Lo sguardo sulle città di Evelyn Hofer
L’occhio empatico della fotografa americana ha ricucito le distanze tra Stati Uniti ed Europa

Che si tratti del Trinity College di Dublino, del maestoso Duomo di Firenze o di newyorkesi in preda al viavai della leggendaria 42ma strada, in oltre 50 anni di carriera l’occhio empatico della fotografa americana Evelyn Hofer (Marburg 1922-Città del Messico 2009) ha ricucito le distanze tra Stati Uniti ed Europa, immortalando i loro cittadini in maniera tanto vivida quanto profondamente umana.
In «Evelyn Hofer: Eyes on the City», la nuova retrospettiva ospitata nell’High Museum of Art di Atlanta, ci si potrà immergere nella sua coinvolgente documentazione di Washington, Londra, Parigi, Barcellona e molte altre città. Allestita fino al 13 agosto in collaborazione con il Nelson-Atkins Museum of Art di Kansas City, dove approderà in autunno, la mostra celebra l’unicità di Hofer e il suo utilizzo precursore della pellicola a colori.
Nata in Germania, a 11 anni si trasferisce a Ginevra con la sua famiglia per scampare al Nazismo. È in Svizzera che Hofer, allora adolescente, si avvicina alla fotografia sotto l’ala di Hans Finsler, pioniere della Nuova Oggettività. Stabilitasi a New York nel 1946, l’artista emerge come fotografa di «Harper’s Bazaar» per poi affermarsi negli anni Sessanta proprio grazie agli scatti ora raccolti in «Eyes on the City».

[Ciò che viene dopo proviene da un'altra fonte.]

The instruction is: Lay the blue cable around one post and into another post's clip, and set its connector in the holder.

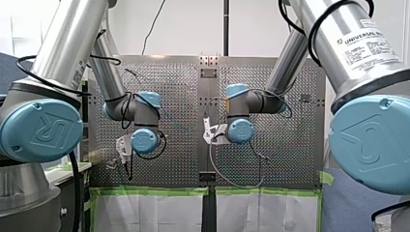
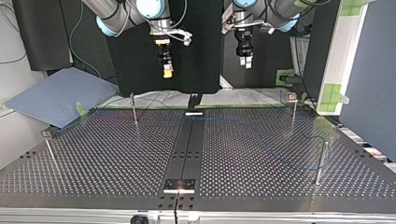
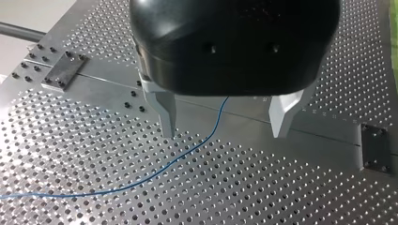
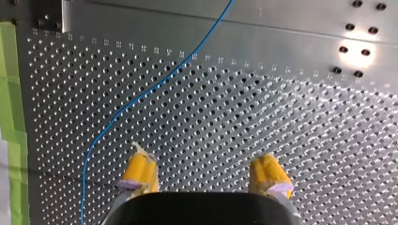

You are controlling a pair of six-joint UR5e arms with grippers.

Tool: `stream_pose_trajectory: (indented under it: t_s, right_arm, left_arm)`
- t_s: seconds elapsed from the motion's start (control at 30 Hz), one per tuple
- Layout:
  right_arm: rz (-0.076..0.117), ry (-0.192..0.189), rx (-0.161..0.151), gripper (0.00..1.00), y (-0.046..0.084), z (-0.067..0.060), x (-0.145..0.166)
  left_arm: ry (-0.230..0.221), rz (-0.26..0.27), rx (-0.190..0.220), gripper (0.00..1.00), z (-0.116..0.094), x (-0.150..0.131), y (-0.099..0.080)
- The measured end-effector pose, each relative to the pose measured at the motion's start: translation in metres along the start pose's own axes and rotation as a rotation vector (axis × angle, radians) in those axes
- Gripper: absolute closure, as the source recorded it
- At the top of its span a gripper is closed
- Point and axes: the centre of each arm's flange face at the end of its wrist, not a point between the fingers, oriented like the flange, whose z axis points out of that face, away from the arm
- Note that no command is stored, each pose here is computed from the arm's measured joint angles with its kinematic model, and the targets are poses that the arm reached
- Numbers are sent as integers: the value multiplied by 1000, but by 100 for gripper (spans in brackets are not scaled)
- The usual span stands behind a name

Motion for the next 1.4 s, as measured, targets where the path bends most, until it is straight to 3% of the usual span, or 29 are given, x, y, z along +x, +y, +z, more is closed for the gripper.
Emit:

«Sottili e rigorose, le sue immagini possiedono un’esattezza e una sobrietà affascinanti», spiega Greg Harris, curatore del dipartimento di fotografia dell’High Museum e cocuratore della mostra. Qualità queste che, contrastando con la frenesia dei fotografi di strada del secondo dopoguerra, resero Hofer uno degli sguardi più incantevoli del secolo scorso.